Exagero? Em maio passado, Silvio Berri Junior, piloto do traficante Fernandinho Beira-Mar, pediu uma licença para garimpar ouro em 48 hectares na Amazônia.

Agência Nacional de Mineração, que concede as terras, informa que não lhe compete "pesquisar a vida pregressa, judicial ou afins" de quem as solicita. Nem no Google? Em menos de três segundos saberiam de seu pouso em São Paulo, em 2018, com uma carga de 690 quilos de cocaína.

Outro dia o embaixador alemão Heiko Thoms disse à repórter Eliane Oliveira que no seu país as questões do desmatamento da Amazônia não são da esquerda ou de uma direção política em especial, mas sim de todos os partidos, à exceção da extrema direita.

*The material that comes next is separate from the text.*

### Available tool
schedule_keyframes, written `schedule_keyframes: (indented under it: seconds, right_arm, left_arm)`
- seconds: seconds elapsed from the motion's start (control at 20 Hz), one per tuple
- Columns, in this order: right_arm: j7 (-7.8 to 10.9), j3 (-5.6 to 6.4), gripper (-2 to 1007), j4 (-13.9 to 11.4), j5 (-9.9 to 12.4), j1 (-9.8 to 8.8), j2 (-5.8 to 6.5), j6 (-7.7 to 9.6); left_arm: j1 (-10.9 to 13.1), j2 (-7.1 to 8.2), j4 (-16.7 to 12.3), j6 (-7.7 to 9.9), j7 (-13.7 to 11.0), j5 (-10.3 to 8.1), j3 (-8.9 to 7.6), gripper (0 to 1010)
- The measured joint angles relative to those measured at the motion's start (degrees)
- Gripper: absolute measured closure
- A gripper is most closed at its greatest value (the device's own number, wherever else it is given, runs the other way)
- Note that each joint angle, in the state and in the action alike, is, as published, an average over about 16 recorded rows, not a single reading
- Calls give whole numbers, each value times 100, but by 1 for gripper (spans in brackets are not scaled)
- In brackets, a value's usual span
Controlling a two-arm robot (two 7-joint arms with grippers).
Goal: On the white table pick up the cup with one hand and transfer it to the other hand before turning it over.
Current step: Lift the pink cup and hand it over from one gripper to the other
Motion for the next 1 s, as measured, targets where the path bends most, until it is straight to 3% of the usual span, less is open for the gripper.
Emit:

Queixou-se porque lhe falaram de uma queda de 5% no desmatamento: "Nós acreditamos nisso. E, de repente, ficamos sabendo que houve um crescimento de 22%".

O Estado brasileiro não passa no Google o nome de quem lhe pede áreas de garimpo no Pará e conta lorotas extraoficiais ao embaixador alemão. Já os prefeitos da região do rio Madeira defendem os garimpeiros. Eles são contraventores, mas nem todos têm os pés no crime organizado.

Todos, porém, mobilizam-se contra uma ação da Polícia Federal, isso no governo de um capitão que prometia: "Vamos botar um ponto final em todos os ativismos do Brasil".

O embaixador Thoms alertou para a tramitação de um projeto que prevê o embargo a produtos do agronegócio associados ao desmatamento: "Vamos conseguir. Esse projeto, neste momento, está sendo discutido em nível muito claro pela União Europeia e essa direção não vai mudar".